I’m trying to create a "weight" field, but I’m having some problems.

The weight can vary from 2 to 3 decimal places before the point. For example, it could be 80.00 Kg or 100.00 Kg. However, the way I’m doing it, it forces me to put the 3 houses before the point.

I also tried to put one setText("00.00"); for the field not to "start" only with the point, but it did not pick up. How can I solve this?

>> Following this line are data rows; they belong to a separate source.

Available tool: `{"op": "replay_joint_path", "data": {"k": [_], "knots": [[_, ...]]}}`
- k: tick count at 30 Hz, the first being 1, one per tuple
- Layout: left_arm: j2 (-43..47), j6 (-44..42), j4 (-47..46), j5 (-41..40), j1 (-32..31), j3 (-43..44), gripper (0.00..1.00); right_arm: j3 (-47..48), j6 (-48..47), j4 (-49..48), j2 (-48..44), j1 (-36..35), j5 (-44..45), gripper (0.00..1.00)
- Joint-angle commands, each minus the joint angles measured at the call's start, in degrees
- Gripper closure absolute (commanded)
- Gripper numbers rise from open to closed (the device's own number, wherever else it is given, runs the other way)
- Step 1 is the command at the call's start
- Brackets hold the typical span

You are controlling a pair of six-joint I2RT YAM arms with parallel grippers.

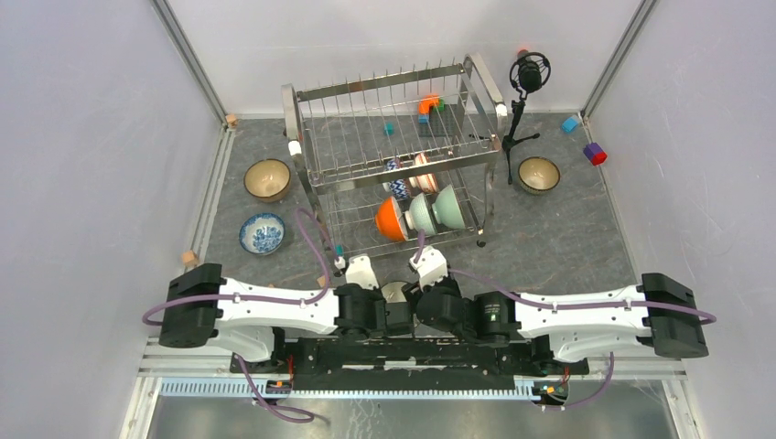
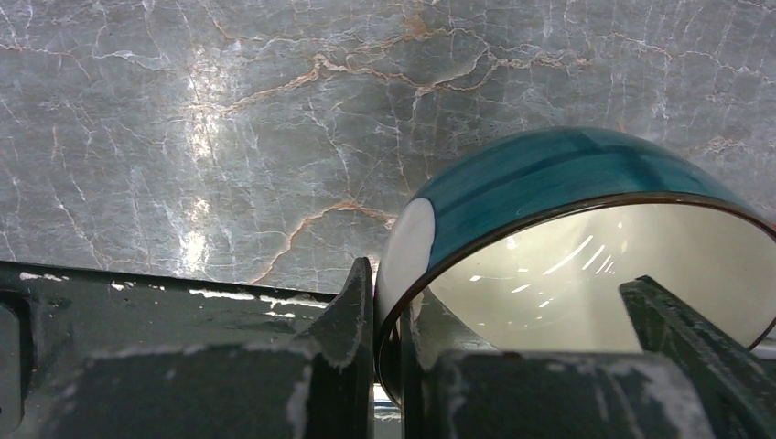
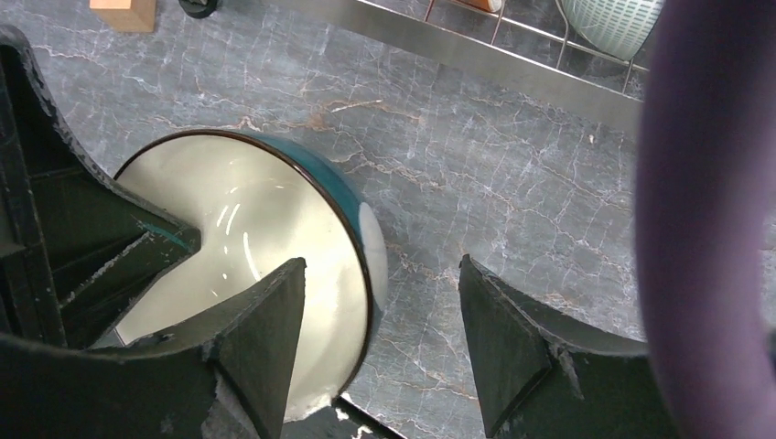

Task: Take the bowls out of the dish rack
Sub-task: Place the bowl at the center of the board.

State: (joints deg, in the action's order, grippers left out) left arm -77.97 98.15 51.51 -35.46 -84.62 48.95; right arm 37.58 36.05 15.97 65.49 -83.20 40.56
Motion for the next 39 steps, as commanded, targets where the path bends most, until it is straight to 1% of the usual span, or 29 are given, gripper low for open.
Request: {"op": "replay_joint_path", "data": {"k": [1,4,5,8,9,10,13,14,16,17,19,21,23,25,27,28,31,34,35,36,37,39], "knots": [[-3.31,6.57,4.41,-1.96,-0.2,6.17,0.98,0.47,1.64,-0.43,1.18,0.14,-4.51,0.81],[-4.53,5.96,4.56,-1.64,-0.28,7.25,0.98,0.39,1.68,-0.74,1.91,0.15,-4.64,0.96],[-4.55,6.08,4.57,-1.58,-0.22,7.3,0.98,0.26,1.8,-0.91,1.99,0.14,-4.83,1.0],[-4.21,6.31,4.53,-1.87,-0.26,7.01,0.98,-0.22,2.01,-1.36,2.1,0.15,-5.13,1.0],[-3.93,6.55,4.57,-1.98,-0.27,6.81,0.98,-0.44,2.21,-1.47,1.9,0.19,-5.06,0.98],[-3.67,6.84,4.57,-2.02,-0.27,6.48,0.98,-0.56,2.24,-1.55,1.68,0.14,-4.97,0.91],[-2.91,7.44,4.52,-2.15,-0.24,5.67,0.98,-0.86,1.95,-1.45,0.15,0.15,-4.49,0.55],[-2.64,7.6,4.41,-2.11,-0.24,5.35,0.98,-1.16,1.89,-1.37,-0.58,0.14,-4.23,0.45],[-2.13,7.76,4.46,-2.09,-0.21,4.86,0.98,-1.69,1.8,-1.14,-2.1,0.14,-3.66,0.32],[-1.81,7.75,4.48,-2.21,-0.28,4.69,0.98,-1.89,1.79,-0.63,-2.95,0.14,-3.06,0.26],[-1.06,7.98,4.51,-2.4,-0.28,4.2,0.98,-2.22,2.68,0.55,-4.73,0.14,-1.2,0.2],[-0.19,8.42,4.51,-2.88,-0.28,3.6,0.98,-2.78,4.04,1.01,-7.26,0.15,0.6,0.18],[0.67,8.68,4.57,-3.52,-0.22,3.19,0.98,-3.74,6.38,0.37,-10.21,0.23,1.85,0.19],[1.37,8.9,4.54,-4.05,-0.24,3.0,0.98,-4.64,7.89,-1.05,-12.83,0.4,2.32,0.26],[1.94,8.94,4.74,-4.67,-0.28,2.99,0.98,-5.14,8.56,-2.19,-14.73,0.49,2.22,0.4],[2.07,9.05,4.94,-4.84,-0.28,2.99,0.98,-5.15,8.59,-2.54,-15.32,0.54,2.12,0.56],[2.37,9.38,5.44,-5.1,-0.28,2.99,0.98,-4.65,8.79,-2.44,-15.59,0.5,1.14,0.8],[2.72,9.49,5.54,-5.48,-0.25,2.98,0.98,-4.37,9.36,-2.52,-15.17,0.54,0.13,0.93],[2.73,9.48,5.49,-5.56,-0.28,3.07,0.98,-4.36,9.41,-2.75,-14.96,0.5,-0.3,0.93],[2.87,9.43,5.44,-5.68,-0.21,3.14,0.98,-4.21,9.34,-3.07,-14.68,0.52,-0.73,0.91],[2.91,9.34,5.51,-5.81,-0.28,3.24,0.98,-3.99,9.09,-3.18,-14.31,0.49,-1.39,0.86],[2.84,9.42,5.87,-6.09,-0.25,3.56,0.98,-3.15,8.44,-3.3,-13.13,0.49,-2.43,0.72]]}}
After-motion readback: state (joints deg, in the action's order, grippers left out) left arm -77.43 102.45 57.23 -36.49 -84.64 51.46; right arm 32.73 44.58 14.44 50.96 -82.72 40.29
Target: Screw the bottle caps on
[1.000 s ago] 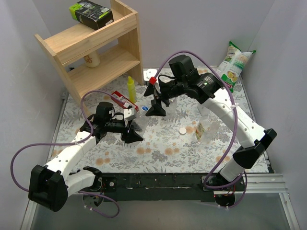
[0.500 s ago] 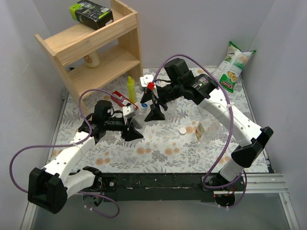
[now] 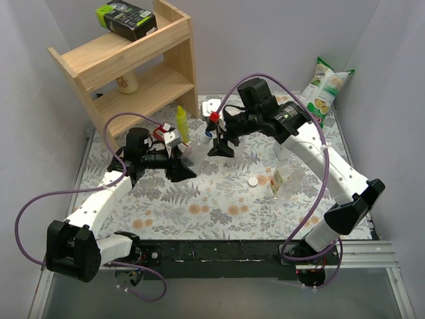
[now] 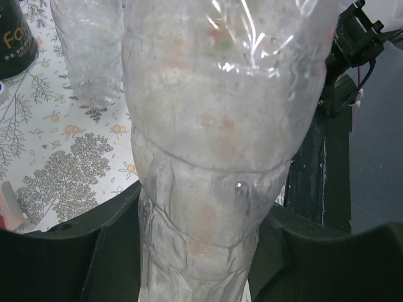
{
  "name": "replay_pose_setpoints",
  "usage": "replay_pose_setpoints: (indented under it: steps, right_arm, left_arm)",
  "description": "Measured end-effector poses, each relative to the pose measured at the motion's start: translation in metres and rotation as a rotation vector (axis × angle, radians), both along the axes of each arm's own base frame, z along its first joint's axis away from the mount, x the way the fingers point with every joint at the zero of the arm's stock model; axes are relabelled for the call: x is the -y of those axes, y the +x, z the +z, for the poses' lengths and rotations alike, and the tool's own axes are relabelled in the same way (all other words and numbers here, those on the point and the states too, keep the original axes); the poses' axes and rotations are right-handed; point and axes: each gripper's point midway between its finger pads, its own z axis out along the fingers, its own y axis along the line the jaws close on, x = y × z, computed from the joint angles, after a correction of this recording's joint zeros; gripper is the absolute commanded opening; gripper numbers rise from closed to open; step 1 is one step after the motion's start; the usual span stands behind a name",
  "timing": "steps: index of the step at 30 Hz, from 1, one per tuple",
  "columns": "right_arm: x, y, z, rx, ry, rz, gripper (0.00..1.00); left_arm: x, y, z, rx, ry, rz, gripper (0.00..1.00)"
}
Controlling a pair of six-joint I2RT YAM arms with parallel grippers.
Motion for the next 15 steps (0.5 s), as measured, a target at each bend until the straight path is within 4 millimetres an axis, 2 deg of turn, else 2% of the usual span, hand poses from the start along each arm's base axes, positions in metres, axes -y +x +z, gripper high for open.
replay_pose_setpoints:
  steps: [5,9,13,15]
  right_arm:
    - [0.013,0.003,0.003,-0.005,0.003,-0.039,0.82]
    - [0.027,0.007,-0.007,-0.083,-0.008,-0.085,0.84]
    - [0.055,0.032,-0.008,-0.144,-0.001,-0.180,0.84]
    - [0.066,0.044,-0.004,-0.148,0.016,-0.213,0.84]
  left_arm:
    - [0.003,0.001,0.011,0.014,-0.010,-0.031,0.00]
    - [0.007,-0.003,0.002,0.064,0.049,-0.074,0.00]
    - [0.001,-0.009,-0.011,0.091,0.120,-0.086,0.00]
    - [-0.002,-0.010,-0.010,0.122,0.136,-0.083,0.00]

public class Peso extends JFrame {

    public static void main(String[] args) {
        Peso t = new Peso();
        t.setVisible(true);
    }

    CampoPeso peso = new CampoPeso();
    JPanel painel = new JPanel();

    public Peso() {
        JLabel label = new JLabel("Peso:");
        painel.add(label);
        painel.add(peso);
        add(painel);

        setSize(220, 100);
        setLocationRelativeTo(null);
        setDefaultCloseOperation(EXIT_ON_CLOSE);
    }
}

class CampoPeso extends JFormattedTextField {

    public CampoPeso() {
        setColumns(5);
        setText("00.00");
        try {
            MaskFormatter mf = new MaskFormatter("###.##");
            mf.install(this);
        } catch (Exception e) {
            e.printStackTrace();
        }
    }

    //para pegar o valor
    public Float getValor() {
        return new Float(getText().replace(".", "").replace(",", "."));
    }

    //setar o valor
    public void setValor(Object valor) {
        setText(valor.toString());
    }
}
  • It’s unclear what you want to solve. What’s the problem with the code?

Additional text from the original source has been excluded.